How do you seperate alcohol from water

Question

Water and alcohols have similar properties because water molecules contain hydroxyl groups that can form hydrogen bonds with other water molecules and with alcohol molecules, and likewise alcohol molecules can form hydrogen bonds with other alcohol molecules as well as with water.

Seperation of alcohol from water

To separate a mixture of alcohol (ethanol) and water, you can use a process known as fractional distillation. This technique relies on the fact that the compounds in the mixture have different boiling points. Since ethanol boils at a lower temperature (78.5 degrees Celsius, or 173.3 degrees Fahrenheit) than water, the alcohol vaporizes while most of the water remains a liquid. A good distillation column will produce a mixture of 95 percent alcohol and 5 percent water. This ratio represents the most pure form of ethanol possible with distillation and is widely accepted as an industry standard.

  • Pour the ethanol/water mixture into the round-bottom flask.
  • Assemble the fractional distillation apparatus by attaching the fractioning column to the round-bottom flask. Attach the condenser to the fractioning column and place the distillate-capturing flask under it to capture the distillate.
  • Place the Bunsen burner below the round-bottom flask and heat the mixture to above the boiling point of ethanol (about 80 degrees C).
  • Maintain the mixture at a constant temperature until the boiling has ceased. At this point, you have completed distillation.

What is Fractional Distillation

Fractional distillation is the process of separating a substance into its parts (or fractions), taking advantage of different vapor pressure properties of those substances. Fractional distillation is often used as a synonym with “distillation” because distillation always takes advantage of a difference in boiling points of component substances for separation.

fractional distillation of alcohol and water

The basic steps to distillation are:

  1. Add heat to a liquid mixture with two or more main substances; for example, a water and ethanol mixture.
  2. As the liquid heats, components with the lower boiling points will begin to vaporize and rise through the column. In the water/ethanol example, ethanol will boil off first (BP 78° C, compared to water (BP 100° C). However, the vapor rising will still contain some molecules of the other substances. Vapor gets purer the higher it rises in the column, as heavier molecules “fall off” and turn back to liquid.
  3. As vapor rises in the distillation column, heavier molecules will condense back into liquid and “rain” back down. At any given point in a fractionating column, vapor will be rising, liquid will be falling, and molecules will be mixing.
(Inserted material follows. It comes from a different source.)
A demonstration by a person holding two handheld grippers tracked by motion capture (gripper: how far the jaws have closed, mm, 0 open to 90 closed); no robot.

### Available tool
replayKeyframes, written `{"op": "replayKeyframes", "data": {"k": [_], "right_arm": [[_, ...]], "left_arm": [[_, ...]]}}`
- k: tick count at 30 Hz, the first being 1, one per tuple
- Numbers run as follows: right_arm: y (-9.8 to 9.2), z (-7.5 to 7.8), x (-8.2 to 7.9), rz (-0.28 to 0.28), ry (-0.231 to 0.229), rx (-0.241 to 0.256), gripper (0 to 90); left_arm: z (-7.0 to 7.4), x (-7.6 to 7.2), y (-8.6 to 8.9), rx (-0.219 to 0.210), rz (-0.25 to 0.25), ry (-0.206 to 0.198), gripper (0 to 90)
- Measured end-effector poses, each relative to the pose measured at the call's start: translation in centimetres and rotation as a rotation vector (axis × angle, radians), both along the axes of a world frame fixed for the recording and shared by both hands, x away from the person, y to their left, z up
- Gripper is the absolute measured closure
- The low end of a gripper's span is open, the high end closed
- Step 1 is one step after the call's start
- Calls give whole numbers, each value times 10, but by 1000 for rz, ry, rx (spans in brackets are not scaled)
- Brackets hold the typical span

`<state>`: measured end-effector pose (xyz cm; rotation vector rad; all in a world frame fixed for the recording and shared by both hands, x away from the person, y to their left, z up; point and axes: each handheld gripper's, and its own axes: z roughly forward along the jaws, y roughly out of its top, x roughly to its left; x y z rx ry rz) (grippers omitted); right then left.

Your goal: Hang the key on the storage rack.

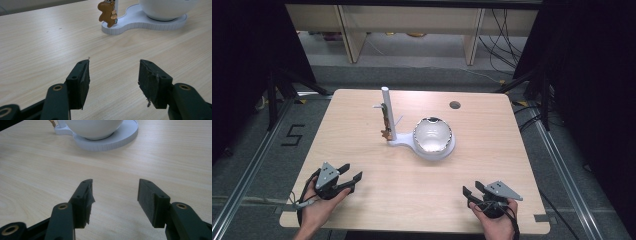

Columns naturally have certain “stages”; a stage is an area in the column with a similar amount of molecules of each type of substance (i.e. a general certain percentage of water and ethanol). Columns are designed to be tall enough to achieve a certain percentage separation, by finding the minimum number of required stages.
  4. Vapor reaching the top of the column (distillate) is collected into an industrial condenser (a big chiller), which cools the vapor back into a liquid, and piped to tank or storage.
  5. Substances remaining in the column continue the process of distillation, until the desired purity is reached. Some columns are a continuous process (most common), where new base solution is added continually. Others are batch systems, where the base is removed when a desired separation is achieved. In many systems, solution is recirculated several times to make sure substances are properly separated.

What is described above is the basic process of distillation. A distillation column is sometimes referred to as a fractional distillation column in industry. Columns that only separate two substances can be called fractionating columns. A fractional distillation system usually achieves several different products at multiple points within the column. As substances rise, mixtures can be pulled at various stages, and condensed.